### WHAT IS BEING ASKED
Return the records that follow, unchanged and complete.

### Stored data
★ ★ ★ ★
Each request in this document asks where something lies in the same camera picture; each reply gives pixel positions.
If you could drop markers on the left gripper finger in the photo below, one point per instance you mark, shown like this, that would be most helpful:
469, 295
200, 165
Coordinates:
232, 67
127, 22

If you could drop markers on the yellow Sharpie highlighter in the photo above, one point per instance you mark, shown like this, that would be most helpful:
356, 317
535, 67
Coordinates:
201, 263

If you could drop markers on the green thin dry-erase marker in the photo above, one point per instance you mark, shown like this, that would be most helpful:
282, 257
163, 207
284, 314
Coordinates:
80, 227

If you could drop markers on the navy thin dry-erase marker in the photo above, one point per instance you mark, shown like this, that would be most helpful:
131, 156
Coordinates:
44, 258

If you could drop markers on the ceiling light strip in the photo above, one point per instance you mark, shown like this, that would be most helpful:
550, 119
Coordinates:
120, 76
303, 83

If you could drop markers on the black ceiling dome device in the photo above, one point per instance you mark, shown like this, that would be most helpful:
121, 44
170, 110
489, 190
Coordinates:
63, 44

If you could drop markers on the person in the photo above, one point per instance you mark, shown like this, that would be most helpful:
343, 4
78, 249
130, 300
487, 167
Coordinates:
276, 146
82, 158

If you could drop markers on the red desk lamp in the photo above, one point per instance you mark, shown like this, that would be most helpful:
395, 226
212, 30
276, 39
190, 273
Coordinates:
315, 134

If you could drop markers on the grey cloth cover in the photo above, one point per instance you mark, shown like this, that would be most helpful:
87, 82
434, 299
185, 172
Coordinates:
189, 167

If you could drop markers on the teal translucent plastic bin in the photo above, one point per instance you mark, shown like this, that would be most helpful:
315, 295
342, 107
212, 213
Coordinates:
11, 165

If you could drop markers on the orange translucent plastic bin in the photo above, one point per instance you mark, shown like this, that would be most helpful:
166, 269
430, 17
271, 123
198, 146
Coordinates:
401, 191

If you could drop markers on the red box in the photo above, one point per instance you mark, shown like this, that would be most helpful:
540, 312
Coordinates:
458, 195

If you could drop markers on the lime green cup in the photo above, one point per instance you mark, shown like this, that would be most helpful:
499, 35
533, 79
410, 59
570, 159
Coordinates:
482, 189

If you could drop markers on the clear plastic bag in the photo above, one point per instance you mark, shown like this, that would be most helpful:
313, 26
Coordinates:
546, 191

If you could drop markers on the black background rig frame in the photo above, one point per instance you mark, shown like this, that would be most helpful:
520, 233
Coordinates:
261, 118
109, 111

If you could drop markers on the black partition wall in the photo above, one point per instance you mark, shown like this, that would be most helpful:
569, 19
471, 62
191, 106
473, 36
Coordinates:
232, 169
★ ★ ★ ★
### RESPONSE TO THE EXERCISE
Each request in this document asks where something lies in the same camera picture; each reply gives pixel positions.
If you could drop markers on the left gripper finger in the photo below, one point per instance you mark, shown like this, that would be most helpful:
469, 295
200, 165
Coordinates:
232, 67
127, 22

If you could drop markers on the yellow Sharpie highlighter in the photo above, one point per instance you mark, shown like this, that would be most helpful:
356, 317
535, 67
Coordinates:
201, 263

If you could drop markers on the green thin dry-erase marker in the photo above, one point per instance you mark, shown like this, that would be most helpful:
282, 257
163, 207
284, 314
Coordinates:
80, 227

If you could drop markers on the navy thin dry-erase marker in the photo above, one point per instance you mark, shown like this, that would be most helpful:
131, 156
Coordinates:
44, 258

If you could drop markers on the ceiling light strip in the photo above, one point per instance you mark, shown like this, that would be most helpful:
550, 119
Coordinates:
120, 76
303, 83

If you could drop markers on the black ceiling dome device in the photo above, one point per instance you mark, shown like this, that would be most helpful:
121, 44
170, 110
489, 190
Coordinates:
63, 44

If you could drop markers on the person in the photo above, one point per instance you mark, shown like this, that would be most helpful:
343, 4
78, 249
130, 300
487, 167
Coordinates:
276, 146
82, 158

If you could drop markers on the red desk lamp in the photo above, one point per instance you mark, shown like this, that would be most helpful:
395, 226
212, 30
276, 39
190, 273
Coordinates:
315, 134

If you could drop markers on the grey cloth cover in the photo above, one point per instance you mark, shown like this, that would be most helpful:
87, 82
434, 299
185, 172
Coordinates:
189, 167

If you could drop markers on the teal translucent plastic bin in the photo above, one point per instance you mark, shown like this, that would be most helpful:
315, 295
342, 107
212, 213
Coordinates:
11, 165

If you could drop markers on the orange translucent plastic bin in the photo above, one point per instance you mark, shown like this, that would be most helpful:
166, 269
430, 17
271, 123
198, 146
Coordinates:
401, 191

If you could drop markers on the red box in the photo above, one point per instance you mark, shown like this, that would be most helpful:
540, 312
Coordinates:
458, 195

If you could drop markers on the lime green cup in the photo above, one point per instance you mark, shown like this, that would be most helpful:
499, 35
533, 79
410, 59
570, 159
Coordinates:
482, 189

If you could drop markers on the clear plastic bag in the photo above, one point per instance you mark, shown like this, that would be most helpful:
313, 26
Coordinates:
546, 191

If you could drop markers on the black background rig frame in the photo above, one point per instance you mark, shown like this, that would be most helpful:
520, 233
Coordinates:
261, 118
109, 111

If you could drop markers on the black partition wall in the photo above, one point per instance you mark, shown like this, that would be most helpful:
569, 19
471, 62
191, 106
473, 36
Coordinates:
232, 169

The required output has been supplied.